TASK BRIEF
Using the records below, quote only the span that opens with the line containing "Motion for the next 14" and closes with the line containing "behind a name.", exactly and inclusively.

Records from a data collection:
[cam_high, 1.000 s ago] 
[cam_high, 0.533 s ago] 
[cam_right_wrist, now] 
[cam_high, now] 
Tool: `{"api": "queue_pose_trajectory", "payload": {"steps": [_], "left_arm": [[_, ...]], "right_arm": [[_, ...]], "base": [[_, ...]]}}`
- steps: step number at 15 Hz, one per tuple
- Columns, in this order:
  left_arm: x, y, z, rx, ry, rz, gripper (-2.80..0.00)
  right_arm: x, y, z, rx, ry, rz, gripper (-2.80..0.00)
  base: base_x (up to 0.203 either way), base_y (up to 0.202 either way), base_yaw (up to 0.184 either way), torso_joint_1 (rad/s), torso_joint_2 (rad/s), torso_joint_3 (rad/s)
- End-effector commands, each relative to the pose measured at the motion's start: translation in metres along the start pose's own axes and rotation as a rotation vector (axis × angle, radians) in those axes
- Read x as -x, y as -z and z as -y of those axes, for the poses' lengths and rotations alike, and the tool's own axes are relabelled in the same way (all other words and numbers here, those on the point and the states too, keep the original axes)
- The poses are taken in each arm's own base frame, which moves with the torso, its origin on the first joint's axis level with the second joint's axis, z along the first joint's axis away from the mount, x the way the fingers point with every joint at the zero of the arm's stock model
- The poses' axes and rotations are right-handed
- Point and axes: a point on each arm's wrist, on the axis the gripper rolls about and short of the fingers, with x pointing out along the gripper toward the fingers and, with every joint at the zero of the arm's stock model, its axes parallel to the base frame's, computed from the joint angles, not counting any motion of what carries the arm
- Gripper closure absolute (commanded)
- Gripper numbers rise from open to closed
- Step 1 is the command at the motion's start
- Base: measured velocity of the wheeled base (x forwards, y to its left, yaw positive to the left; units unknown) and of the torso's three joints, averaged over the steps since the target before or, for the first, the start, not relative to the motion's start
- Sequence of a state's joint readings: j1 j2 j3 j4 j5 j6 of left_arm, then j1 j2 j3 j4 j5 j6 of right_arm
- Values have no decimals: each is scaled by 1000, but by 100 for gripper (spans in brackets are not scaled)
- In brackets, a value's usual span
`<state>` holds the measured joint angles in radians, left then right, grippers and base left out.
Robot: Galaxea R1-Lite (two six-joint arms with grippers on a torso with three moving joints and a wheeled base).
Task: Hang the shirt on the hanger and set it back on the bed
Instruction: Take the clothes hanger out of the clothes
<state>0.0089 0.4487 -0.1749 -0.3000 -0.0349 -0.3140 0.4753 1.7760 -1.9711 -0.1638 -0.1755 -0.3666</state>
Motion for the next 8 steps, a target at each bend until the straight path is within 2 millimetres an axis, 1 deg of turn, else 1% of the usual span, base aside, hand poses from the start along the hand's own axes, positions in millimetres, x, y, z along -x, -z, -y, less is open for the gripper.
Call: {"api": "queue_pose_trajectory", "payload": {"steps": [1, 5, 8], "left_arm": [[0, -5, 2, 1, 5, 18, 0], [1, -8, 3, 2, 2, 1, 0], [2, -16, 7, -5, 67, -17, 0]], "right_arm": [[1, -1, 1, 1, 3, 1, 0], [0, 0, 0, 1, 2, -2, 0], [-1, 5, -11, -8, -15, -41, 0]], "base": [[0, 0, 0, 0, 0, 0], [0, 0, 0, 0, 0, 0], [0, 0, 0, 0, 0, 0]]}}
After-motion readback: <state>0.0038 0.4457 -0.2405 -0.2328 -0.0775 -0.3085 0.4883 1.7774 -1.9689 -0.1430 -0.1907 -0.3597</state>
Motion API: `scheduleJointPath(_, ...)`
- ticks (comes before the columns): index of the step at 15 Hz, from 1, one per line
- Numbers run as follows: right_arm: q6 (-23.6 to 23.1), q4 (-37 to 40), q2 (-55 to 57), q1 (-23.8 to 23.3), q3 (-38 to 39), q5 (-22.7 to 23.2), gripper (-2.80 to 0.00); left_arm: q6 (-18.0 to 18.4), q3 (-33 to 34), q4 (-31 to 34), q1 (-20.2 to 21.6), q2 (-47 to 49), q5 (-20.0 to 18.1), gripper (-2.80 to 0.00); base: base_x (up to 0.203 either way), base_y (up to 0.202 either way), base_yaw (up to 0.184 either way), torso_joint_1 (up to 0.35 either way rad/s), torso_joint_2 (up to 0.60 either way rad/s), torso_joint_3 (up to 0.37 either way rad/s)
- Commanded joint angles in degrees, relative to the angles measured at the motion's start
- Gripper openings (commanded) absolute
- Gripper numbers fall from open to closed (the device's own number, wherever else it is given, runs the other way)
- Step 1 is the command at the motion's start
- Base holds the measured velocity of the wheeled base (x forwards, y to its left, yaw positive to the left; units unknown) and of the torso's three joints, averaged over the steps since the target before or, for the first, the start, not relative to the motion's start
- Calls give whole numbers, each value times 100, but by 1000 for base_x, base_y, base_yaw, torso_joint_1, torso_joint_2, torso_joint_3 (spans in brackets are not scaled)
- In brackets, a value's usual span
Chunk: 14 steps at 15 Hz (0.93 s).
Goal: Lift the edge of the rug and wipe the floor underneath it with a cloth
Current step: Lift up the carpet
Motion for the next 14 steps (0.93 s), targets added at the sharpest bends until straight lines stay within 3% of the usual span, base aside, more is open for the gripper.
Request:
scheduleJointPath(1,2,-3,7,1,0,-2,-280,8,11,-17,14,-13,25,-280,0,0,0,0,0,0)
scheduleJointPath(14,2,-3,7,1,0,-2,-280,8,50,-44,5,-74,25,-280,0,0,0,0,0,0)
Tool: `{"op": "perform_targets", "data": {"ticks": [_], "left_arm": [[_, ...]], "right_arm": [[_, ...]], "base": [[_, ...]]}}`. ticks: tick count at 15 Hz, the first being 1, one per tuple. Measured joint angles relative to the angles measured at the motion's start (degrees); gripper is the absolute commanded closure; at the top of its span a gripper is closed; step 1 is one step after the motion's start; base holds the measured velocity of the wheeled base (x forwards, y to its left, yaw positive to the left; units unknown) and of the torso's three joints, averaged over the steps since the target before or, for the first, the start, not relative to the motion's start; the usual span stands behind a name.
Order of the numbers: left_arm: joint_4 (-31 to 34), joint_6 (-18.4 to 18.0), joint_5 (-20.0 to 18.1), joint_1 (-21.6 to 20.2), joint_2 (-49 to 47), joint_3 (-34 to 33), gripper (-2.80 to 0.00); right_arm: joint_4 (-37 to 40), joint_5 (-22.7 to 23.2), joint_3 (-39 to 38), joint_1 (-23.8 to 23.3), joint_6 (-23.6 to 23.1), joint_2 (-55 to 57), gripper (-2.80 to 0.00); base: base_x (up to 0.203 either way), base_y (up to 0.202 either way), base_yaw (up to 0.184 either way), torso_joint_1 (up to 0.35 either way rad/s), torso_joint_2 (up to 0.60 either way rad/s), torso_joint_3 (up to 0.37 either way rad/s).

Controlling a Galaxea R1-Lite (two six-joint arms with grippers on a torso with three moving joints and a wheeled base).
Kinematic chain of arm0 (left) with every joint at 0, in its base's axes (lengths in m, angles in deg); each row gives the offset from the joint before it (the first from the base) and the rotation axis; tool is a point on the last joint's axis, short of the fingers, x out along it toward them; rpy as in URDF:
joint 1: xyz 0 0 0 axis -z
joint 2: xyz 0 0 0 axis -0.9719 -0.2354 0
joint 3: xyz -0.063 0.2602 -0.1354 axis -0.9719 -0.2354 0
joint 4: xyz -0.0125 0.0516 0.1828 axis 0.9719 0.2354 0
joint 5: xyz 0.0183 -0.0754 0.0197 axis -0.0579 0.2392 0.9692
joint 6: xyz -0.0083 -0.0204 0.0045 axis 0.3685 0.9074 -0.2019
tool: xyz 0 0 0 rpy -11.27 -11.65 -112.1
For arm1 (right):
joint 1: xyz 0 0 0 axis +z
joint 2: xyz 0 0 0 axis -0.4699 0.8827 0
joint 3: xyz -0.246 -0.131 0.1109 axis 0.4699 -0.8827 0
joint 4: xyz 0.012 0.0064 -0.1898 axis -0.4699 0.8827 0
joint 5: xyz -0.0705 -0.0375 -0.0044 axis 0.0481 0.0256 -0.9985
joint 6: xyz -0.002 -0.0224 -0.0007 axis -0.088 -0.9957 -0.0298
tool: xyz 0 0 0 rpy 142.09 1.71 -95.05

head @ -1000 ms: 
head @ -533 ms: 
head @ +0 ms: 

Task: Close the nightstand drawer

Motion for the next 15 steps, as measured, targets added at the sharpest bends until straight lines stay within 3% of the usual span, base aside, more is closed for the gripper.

RESULT BELOW
Motion for the next 14 steps (0.93 s), targets added at the sharpest bends until straight lines stay within 3% of the usual span, base aside, more is open for the gripper.
Request:
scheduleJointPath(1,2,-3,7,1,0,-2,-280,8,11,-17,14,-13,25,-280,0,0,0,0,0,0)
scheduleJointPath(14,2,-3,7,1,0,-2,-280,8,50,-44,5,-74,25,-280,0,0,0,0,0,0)
Tool: `{"op": "perform_targets", "data": {"ticks": [_], "left_arm": [[_, ...]], "right_arm": [[_, ...]], "base": [[_, ...]]}}`. ticks: tick count at 15 Hz, the first being 1, one per tuple. Measured joint angles relative to the angles measured at the motion's start (degrees); gripper is the absolute commanded closure; at the top of its span a gripper is closed; step 1 is one step after the motion's start; base holds the measured velocity of the wheeled base (x forwards, y to its left, yaw positive to the left; units unknown) and of the torso's three joints, averaged over the steps since the target before or, for the first, the start, not relative to the motion's start; the usual span stands behind a name.

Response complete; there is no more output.